**TRY IT**
Only the lines below between the one holding "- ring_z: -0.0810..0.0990" and the one holding "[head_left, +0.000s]", inclusive, are to be reproduced word for word; the pictures are to be left out.

**SUPPLIED RECORDS**
- - - -

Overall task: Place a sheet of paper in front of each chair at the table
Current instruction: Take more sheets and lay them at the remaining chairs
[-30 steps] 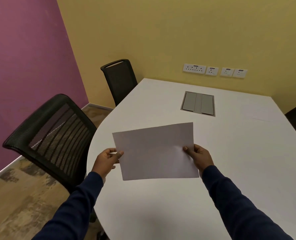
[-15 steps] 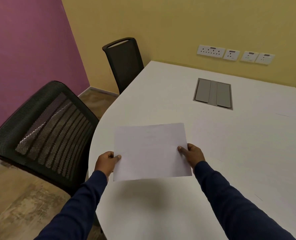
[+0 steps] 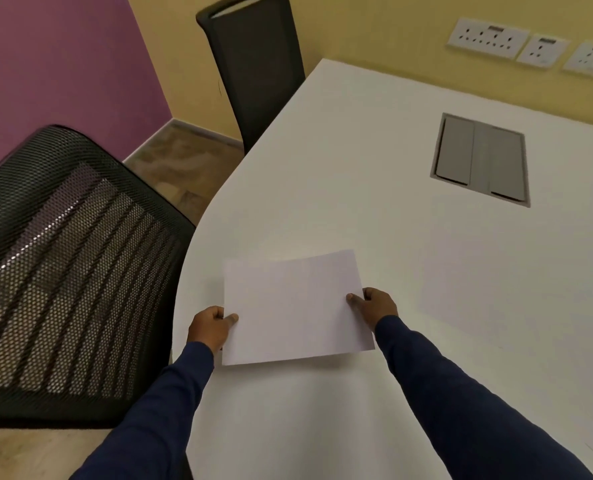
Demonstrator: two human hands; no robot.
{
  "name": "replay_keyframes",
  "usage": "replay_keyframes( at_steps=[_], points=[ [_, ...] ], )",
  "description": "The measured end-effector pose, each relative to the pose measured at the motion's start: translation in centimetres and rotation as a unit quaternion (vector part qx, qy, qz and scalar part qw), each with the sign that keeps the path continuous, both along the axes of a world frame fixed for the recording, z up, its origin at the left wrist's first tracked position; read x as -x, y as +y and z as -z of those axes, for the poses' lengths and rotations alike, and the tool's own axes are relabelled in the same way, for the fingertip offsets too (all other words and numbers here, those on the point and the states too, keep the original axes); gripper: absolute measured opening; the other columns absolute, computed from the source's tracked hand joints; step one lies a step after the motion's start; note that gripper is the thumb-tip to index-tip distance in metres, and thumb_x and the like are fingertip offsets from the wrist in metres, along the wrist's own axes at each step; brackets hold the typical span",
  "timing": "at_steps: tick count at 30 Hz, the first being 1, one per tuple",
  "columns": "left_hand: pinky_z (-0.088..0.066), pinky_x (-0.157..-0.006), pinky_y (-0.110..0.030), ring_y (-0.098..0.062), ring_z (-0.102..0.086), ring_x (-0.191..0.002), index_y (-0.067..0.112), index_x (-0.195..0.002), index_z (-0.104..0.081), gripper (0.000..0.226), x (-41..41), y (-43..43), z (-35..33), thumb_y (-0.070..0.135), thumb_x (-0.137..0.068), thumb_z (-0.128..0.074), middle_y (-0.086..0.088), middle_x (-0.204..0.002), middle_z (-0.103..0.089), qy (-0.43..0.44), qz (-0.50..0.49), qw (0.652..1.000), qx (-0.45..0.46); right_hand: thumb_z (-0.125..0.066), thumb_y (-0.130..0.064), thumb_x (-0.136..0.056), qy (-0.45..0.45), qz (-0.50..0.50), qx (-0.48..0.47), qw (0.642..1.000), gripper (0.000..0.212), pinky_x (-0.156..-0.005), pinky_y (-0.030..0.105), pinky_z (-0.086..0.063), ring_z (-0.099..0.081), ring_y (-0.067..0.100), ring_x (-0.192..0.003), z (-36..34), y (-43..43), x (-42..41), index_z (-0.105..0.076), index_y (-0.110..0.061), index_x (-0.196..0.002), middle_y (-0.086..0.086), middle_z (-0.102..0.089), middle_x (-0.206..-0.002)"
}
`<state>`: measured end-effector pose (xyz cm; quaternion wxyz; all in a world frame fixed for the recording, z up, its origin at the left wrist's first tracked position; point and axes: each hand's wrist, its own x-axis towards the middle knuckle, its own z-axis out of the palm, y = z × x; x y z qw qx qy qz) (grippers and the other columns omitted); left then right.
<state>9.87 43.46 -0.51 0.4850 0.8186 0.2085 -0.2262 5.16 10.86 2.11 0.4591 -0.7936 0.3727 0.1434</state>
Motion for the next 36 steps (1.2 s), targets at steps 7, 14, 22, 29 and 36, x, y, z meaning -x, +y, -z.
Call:
replay_keyframes(
  at_steps=[7,14,22,29,36],
  points=[
    [-0.038,-0.058,-0.029,-0.021,-0.041,-0.063,0.012,-0.073,-0.05,0.027,-0.7,-1.0,3.7,0.024,-0.088,-0.069,-0.003,-0.068,-0.047,0.006,0.01,0.994,-0.11,-0.062,-0.037,-0.092,0.049,-0.022,0.026,0.998,0.021,-0.075,0.031,-0.043,-0.06,0.026,-0.088,3.8,-0.2,-2.0,-0.064,-0.016,-0.087,-0.002,-0.065,-0.086],
    [-0.043,-0.073,-0.029,-0.025,-0.057,-0.081,0.016,-0.094,-0.056,0.018,-0.1,-2.3,4.7,0.025,-0.088,-0.071,0.0,-0.081,-0.057,-0.038,-0.013,0.992,-0.121,-0.067,-0.035,-0.09,0.035,-0.016,0.066,0.997,0.031,-0.08,0.029,-0.041,-0.058,0.022,-0.095,5.7,-0.6,-1.7,-0.06,-0.015,-0.113,0.002,-0.067,-0.113],
    [-0.042,-0.1,-0.051,-0.036,-0.043,-0.125,0.02,-0.148,-0.033,0.081,0.9,-3.9,4.1,0.045,-0.082,-0.073,-0.013,-0.138,-0.04,-0.101,0.05,0.96,-0.258,-0.059,-0.061,-0.086,0.021,-0.124,0.253,0.959,0.073,-0.092,0.041,-0.046,-0.045,0.029,-0.124,5.5,1.1,-0.1,-0.038,-0.022,-0.144,0.006,-0.041,-0.14],
    [-0.014,-0.117,-0.055,-0.034,-0.001,-0.148,0.042,-0.156,0.004,0.103,1.7,-4.5,5.4,0.087,-0.075,-0.04,-0.008,-0.164,0.014,-0.074,0.308,0.877,-0.36,-0.047,-0.067,-0.089,0.037,-0.235,0.308,0.921,0.077,-0.103,0.041,-0.038,-0.032,0.03,-0.136,6.5,2.4,1.3,-0.03,-0.025,-0.151,0.008,-0.022,-0.158],
    [-0.01,-0.117,-0.061,-0.035,0.006,-0.15,0.044,-0.153,0.011,0.103,1.2,-3.7,5.5,0.089,-0.074,-0.036,-0.008,-0.162,0.024,-0.064,0.315,0.869,-0.377,-0.045,-0.067,-0.089,0.031,-0.248,0.321,0.914,0.077,-0.101,0.042,-0.039,-0.034,0.032,-0.134,6.7,3.0,1.4,-0.029,-0.026,-0.152,0.011,-0.023,-0.158]
  ],
)
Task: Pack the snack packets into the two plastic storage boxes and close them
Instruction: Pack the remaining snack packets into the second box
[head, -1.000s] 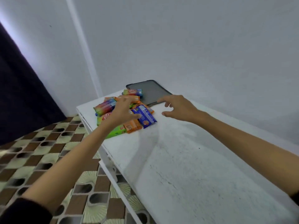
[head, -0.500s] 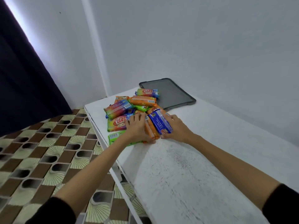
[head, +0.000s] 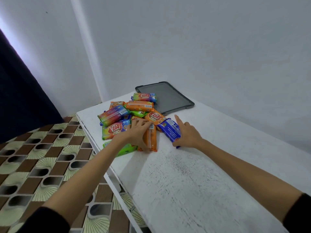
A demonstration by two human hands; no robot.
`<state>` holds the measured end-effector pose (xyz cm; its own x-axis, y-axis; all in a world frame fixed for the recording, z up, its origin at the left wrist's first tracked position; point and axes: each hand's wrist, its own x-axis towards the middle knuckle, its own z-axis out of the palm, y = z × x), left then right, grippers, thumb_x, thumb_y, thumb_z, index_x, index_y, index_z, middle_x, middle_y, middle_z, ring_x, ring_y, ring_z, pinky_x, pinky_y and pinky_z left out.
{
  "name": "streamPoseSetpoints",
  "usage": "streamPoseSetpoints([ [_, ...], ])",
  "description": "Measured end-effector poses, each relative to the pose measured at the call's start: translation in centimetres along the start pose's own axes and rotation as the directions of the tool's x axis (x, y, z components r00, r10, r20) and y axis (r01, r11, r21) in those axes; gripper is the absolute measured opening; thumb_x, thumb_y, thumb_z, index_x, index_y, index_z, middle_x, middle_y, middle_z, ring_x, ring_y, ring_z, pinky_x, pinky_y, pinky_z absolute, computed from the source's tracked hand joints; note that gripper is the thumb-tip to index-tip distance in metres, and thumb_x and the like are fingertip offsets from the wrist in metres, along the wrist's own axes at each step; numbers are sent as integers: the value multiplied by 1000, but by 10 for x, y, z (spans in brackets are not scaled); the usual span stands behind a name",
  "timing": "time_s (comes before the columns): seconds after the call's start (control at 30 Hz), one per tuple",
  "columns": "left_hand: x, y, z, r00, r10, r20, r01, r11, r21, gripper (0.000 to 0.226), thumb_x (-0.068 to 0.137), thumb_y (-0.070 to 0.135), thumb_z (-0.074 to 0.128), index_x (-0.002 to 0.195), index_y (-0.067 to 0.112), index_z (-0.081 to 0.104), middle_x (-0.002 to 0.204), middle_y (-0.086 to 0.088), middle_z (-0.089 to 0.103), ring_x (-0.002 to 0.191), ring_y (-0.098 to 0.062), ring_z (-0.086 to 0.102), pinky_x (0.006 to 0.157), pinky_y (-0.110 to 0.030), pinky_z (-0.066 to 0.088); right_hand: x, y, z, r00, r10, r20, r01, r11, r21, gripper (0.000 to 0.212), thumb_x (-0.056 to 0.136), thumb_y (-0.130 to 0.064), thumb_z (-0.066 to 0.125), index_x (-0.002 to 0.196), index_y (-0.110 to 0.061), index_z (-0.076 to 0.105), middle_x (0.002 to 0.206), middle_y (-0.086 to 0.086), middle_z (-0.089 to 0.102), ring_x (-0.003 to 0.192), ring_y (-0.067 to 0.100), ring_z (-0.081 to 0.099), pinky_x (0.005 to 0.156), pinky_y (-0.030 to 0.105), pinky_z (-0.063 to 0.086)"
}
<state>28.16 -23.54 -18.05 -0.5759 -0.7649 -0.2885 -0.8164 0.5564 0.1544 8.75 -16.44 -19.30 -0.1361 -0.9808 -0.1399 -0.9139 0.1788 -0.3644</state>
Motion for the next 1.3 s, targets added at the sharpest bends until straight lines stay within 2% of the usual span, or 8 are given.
streamPoseSetpoints([
  [0.07,0,2,-3,1000,-18,16,18,1000,-4,106,70,52,72,147,33,3,155,-4,-6,142,-35,-9,113,-56,7,-4,10,-7,998,19,65,-16,999,-40,101,78,-37,71,149,-23,1,143,15,34,130,27,39,96,37,45],
  [0.2,1,18,4,987,-148,-55,135,971,-196,85,79,60,57,146,31,13,155,-11,-5,142,-38,-6,114,-54,11,-6,12,-14,995,6,104,5,995,-102,93,80,-43,67,149,-24,7,141,17,34,129,29,39,96,36,44],
  [0.4,5,38,15,930,-303,-206,293,953,-77,93,78,59,59,143,8,17,147,-19,23,136,-36,25,109,-45,30,9,-11,-1,999,-30,41,37,980,-195,76,86,-50,55,147,-29,16,138,18,38,127,33,37,96,38,42],
  [0.5,6,49,7,936,-258,-238,290,951,111,79,82,54,58,135,3,30,138,-19,36,125,-33,40,101,-40,38,14,-18,5,1000,2,-6,-4,974,-226,64,91,-42,52,145,-29,22,135,19,40,124,35,39,95,38,42],
  [0.6,7,54,3,939,-218,-266,262,955,141,71,80,48,64,130,5,37,130,-16,43,116,-28,46,97,-37,42,15,-21,7,998,59,-38,-64,985,-160,65,88,-36,58,143,-25,27,132,19,45,121,35,42,94,38,42],
  [0.87,5,67,-5,957,-143,-252,126,989,-80,77,68,36,78,131,19,37,136,-11,35,118,-28,43,97,-37,45,-16,-1,-44,997,61,-45,-67,988,-140,62,77,-28,71,133,-17,49,130,8,56,115,24,54,89,31,46],
  [1.13,-28,145,-65,913,163,-374,-212,973,-95,69,71,17,76,131,24,43,134,-9,34,120,-28,41,91,-30,42,-97,36,-148,977,85,-195,-108,988,-110,64,73,-29,73,132,-26,49,128,5,55,111,23,52,76,27,40],
  [1.3,-48,209,-83,853,357,-381,-402,915,-41,67,73,17,75,131,28,42,135,-7,36,119,-24,39,84,-23,34,-179,72,-187,944,164,-286,-184,982,-44,62,74,-27,74,131,-29,49,126,5,55,94,16,46,75,28,40],
])
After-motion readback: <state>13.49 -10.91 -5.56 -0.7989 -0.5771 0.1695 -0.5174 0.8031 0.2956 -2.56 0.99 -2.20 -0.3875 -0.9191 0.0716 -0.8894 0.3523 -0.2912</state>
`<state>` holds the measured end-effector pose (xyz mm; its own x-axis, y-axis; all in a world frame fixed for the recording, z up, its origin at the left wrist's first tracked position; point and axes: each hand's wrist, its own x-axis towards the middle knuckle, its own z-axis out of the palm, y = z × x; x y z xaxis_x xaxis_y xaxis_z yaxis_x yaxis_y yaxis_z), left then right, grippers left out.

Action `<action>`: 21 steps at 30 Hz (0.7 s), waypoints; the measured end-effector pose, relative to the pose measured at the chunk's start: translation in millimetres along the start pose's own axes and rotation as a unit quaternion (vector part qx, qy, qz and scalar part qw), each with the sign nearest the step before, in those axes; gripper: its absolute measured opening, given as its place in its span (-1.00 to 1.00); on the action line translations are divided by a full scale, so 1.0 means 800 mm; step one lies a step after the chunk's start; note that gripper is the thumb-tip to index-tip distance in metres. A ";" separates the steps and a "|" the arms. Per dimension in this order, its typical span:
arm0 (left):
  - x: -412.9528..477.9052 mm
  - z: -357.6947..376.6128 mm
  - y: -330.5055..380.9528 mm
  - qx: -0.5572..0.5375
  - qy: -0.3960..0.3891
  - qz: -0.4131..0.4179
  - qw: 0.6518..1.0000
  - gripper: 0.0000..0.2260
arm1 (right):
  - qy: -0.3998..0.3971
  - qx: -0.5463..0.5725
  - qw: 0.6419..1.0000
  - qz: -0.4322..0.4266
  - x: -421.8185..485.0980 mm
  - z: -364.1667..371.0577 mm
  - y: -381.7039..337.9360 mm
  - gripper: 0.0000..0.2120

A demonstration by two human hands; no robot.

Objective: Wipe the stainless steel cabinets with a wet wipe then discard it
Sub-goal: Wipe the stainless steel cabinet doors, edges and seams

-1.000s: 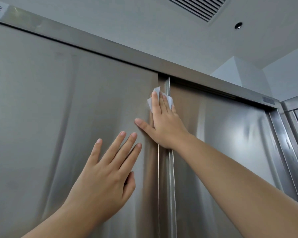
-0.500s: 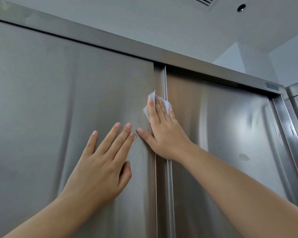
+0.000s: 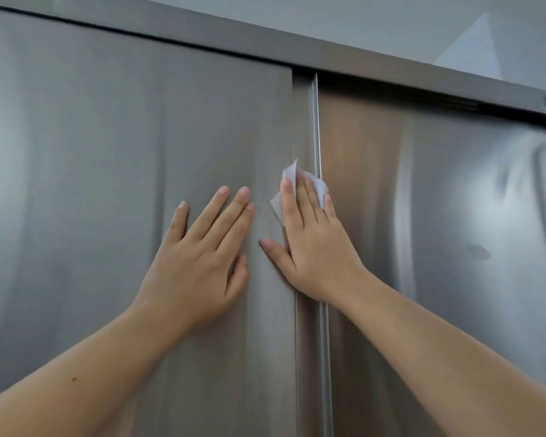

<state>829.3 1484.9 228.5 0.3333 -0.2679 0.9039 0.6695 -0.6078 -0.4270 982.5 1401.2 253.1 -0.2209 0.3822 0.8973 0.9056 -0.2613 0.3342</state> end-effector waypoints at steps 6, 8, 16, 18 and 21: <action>-0.001 -0.001 0.001 0.016 -0.005 -0.001 1.000 -0.50 | 0.019 0.015 1.000 0.019 0.014 0.003 -0.002 -0.27; -0.007 0.000 0.002 0.018 -0.003 -0.003 1.000 -0.50 | 0.042 0.038 0.998 -0.002 -0.014 0.011 -0.008 -0.31; -0.039 -0.001 0.025 0.020 -0.031 -0.021 0.999 -0.48 | 0.025 0.026 0.999 0.000 -0.071 0.016 -0.030 -0.34; -0.042 0.000 0.027 0.020 -0.035 -0.023 0.999 -0.47 | -0.007 0.008 1.000 -0.004 -0.069 0.011 -0.030 -0.32; -0.044 -0.001 0.026 0.014 -0.031 -0.022 0.999 -0.48 | -0.027 0.022 0.999 0.004 -0.071 0.011 -0.033 -0.33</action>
<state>831.4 1481.2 188.1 0.3430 -0.1948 0.9189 0.7021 -0.5967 -0.3885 974.5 1393.8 190.8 -0.1946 0.4284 0.8824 0.9226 -0.2256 0.3130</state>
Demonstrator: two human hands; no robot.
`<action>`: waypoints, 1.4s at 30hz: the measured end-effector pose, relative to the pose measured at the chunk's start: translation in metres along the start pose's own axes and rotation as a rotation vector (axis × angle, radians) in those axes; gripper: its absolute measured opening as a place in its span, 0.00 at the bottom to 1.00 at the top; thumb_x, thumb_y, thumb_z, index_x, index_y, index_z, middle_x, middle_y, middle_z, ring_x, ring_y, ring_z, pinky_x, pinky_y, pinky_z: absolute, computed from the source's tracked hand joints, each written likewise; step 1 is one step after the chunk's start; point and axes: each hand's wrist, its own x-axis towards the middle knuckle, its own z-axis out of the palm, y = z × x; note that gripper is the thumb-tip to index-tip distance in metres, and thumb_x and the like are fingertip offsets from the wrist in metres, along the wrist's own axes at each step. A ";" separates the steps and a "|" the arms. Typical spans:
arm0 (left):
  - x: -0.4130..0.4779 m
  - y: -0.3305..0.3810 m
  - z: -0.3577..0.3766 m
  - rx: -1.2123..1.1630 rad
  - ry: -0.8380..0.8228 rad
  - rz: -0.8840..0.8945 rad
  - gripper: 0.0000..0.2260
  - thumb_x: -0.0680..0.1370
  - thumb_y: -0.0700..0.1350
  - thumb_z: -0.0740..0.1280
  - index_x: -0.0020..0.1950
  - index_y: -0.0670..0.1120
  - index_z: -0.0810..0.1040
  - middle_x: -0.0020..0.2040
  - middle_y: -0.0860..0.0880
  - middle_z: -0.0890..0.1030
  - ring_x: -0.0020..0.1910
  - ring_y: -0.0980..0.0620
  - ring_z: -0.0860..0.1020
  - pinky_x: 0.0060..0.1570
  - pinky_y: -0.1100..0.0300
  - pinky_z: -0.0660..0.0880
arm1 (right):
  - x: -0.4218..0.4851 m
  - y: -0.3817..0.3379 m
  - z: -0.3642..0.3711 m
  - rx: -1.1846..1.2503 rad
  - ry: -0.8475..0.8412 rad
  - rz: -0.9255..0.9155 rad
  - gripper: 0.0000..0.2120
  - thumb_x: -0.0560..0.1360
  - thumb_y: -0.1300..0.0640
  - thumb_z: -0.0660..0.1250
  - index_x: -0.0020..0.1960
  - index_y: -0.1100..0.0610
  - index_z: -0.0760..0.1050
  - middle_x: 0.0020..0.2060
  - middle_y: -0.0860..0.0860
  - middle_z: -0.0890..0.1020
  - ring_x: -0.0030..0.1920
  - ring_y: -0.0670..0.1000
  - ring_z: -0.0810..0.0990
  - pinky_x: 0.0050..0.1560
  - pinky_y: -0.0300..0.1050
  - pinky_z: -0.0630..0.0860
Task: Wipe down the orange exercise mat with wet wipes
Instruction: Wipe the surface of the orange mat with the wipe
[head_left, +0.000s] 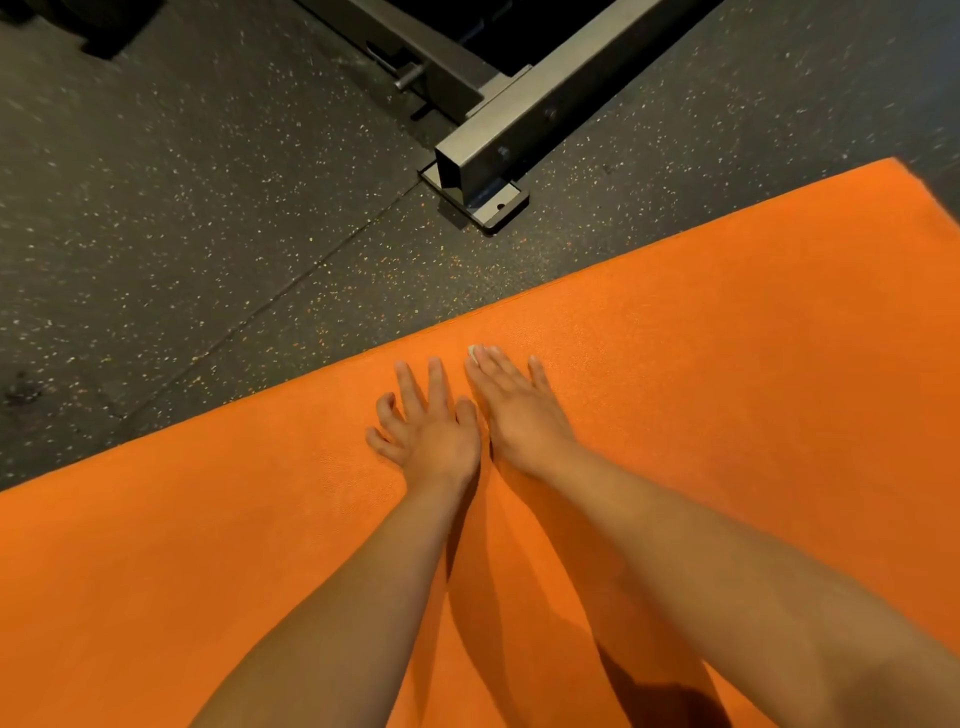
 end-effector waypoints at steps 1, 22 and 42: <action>0.000 0.000 0.001 0.011 -0.005 0.002 0.27 0.81 0.59 0.51 0.80 0.66 0.47 0.82 0.55 0.40 0.77 0.43 0.46 0.73 0.35 0.42 | 0.003 0.009 -0.005 -0.047 0.011 0.038 0.35 0.81 0.62 0.55 0.83 0.51 0.44 0.82 0.46 0.45 0.81 0.47 0.40 0.77 0.56 0.32; 0.003 -0.007 0.005 -0.020 -0.029 0.066 0.27 0.83 0.61 0.50 0.79 0.68 0.41 0.81 0.55 0.34 0.77 0.44 0.41 0.73 0.36 0.35 | 0.054 -0.002 -0.016 0.064 0.176 0.383 0.40 0.76 0.69 0.55 0.83 0.54 0.42 0.82 0.48 0.44 0.81 0.48 0.38 0.78 0.57 0.33; -0.061 -0.056 0.017 -0.144 0.107 0.145 0.23 0.81 0.51 0.58 0.77 0.59 0.66 0.81 0.55 0.57 0.78 0.46 0.54 0.74 0.41 0.48 | -0.031 -0.032 0.021 0.302 0.010 -0.082 0.28 0.79 0.66 0.60 0.79 0.53 0.65 0.79 0.51 0.62 0.79 0.48 0.60 0.77 0.39 0.48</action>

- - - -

**RESULT**
  - ring_z: -0.0810..0.0990
  - pinky_x: 0.0050..0.1560
  - pinky_y: -0.0300..0.1050
  - pinky_z: -0.0630..0.0860
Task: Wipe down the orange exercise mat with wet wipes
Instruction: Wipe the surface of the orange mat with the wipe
[head_left, +0.000s] 

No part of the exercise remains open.